A proposed, experimental rate structure could encourage some Turlockers to go green and drive an electric car.
The Turlock Irrigation District rate change would allow residential customers who own electric vehicles to pay less for electricity used during off-peak times – 9 p.m. through noon – letting them charge cars at night when electricity is cheaper.
Currently, TID residential customers are charged a flat fee for electricity regardless of when it’s used. That’s despite TID paying far less for energy during off-peak times – less than half as much, on average.
Electric car owners are hit harder by the district’s current rate structure, as the added demand of an electric car almost inevitably bumps customers into the highest tier of electrical rates.
Adding a plug-in electric vehicle costs the average customer $462 per year using current rates. That falls to $325 in the new rates, assuming the customer charges during off-peak times.
But other electricity, used during the day, would cost more under the new rate. The rate is expected to balance out to save the average consumer with a plug-in electric vehicle about $98 per year, or about 5 percent of their annual bill.
Currently, only 37 TID customers have been verified as owning an electric car. But that number has doubled in the past year, reflecting a statewide boom in electric car sales.
“Without question, the electric vehicle is becoming more popular.” said Chris Poley, TID Utility Rate Analyst.
The experimental rate would only be in effect for a three-year period, letting the district study its impacts before electric vehicles become widespread.
The district isn’t sure how customers will use the rate.
Some may take advantage of the otherwise unavailable time-of-use billing, despite charging their cars at work, using the rate for an unintended purpose. Others may misunderstand the rate and charge on-peak, increasing their bills.

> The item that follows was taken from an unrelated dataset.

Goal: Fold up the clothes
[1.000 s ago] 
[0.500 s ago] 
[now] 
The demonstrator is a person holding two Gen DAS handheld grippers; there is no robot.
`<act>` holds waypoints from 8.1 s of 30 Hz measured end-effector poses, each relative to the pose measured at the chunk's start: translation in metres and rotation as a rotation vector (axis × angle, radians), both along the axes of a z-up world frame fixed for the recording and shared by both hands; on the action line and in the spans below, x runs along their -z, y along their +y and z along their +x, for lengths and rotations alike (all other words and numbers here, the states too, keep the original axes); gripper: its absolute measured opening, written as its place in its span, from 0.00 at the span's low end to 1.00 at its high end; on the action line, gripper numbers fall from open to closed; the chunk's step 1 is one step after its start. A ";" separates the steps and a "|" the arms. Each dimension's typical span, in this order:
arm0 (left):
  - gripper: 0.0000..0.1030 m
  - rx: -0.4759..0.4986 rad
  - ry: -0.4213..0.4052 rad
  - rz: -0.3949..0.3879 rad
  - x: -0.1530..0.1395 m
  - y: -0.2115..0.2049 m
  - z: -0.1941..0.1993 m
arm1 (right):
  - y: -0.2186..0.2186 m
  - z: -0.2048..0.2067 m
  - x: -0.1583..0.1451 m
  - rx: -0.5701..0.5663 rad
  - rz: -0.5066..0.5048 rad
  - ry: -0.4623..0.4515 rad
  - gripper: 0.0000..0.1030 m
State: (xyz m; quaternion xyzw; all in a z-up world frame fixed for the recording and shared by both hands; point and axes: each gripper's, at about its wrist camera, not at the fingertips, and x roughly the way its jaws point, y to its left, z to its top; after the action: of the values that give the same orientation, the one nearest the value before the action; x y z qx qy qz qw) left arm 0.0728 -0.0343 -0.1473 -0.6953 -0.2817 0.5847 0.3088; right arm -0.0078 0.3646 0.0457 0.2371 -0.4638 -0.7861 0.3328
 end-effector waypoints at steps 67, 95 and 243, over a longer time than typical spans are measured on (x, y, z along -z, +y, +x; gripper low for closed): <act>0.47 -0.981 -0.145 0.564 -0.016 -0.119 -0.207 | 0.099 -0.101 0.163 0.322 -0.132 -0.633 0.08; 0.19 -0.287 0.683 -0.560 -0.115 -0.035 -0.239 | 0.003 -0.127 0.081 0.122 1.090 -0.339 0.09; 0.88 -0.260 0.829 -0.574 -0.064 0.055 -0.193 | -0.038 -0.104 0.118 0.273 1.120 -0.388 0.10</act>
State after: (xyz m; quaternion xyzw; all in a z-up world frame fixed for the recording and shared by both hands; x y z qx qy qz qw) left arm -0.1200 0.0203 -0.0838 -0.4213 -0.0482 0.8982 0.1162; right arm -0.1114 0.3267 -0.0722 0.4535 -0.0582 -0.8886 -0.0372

And others may save more money than the district anticipates; shifting 20 percent of usage to off-peak times would save an extra 5 percent from annual electricity bills.
"I think the purpose of this is to find out what people will do," Poley said.
The experimental rate will help the district learn when people charge their vehicles, how they do so, and the impacts it has on the electric grid. If, of course, electric car owners sign up for the new rate.
“We don't know who they are,” Poley said. “For this program to be successful, customers are going to have to sign up for this rate schedule.”
The new rate was discussed during a public hearing Tuesday morning. It has yet to be formally approved, but would tentatively go into effect June 1. Only electric car owners would be eligible for the rate.
A second rate change discussed Tuesday morning would alter how companies which generate the majority of their own power are billed, effectively eliminating a double-billing which can occur. Only one customer currently uses that billing structure.
An anticipated economic development discount rate did not make Tuesday’s meeting. That proposed rate would give large users discounted electrical rates for their first three years of operations.
“After we reviewed some factors, we decided the timing wasn’t right to present the economic development discount,” Poley said, noting it will return at a later date. “… We like it, and we’re working on it.”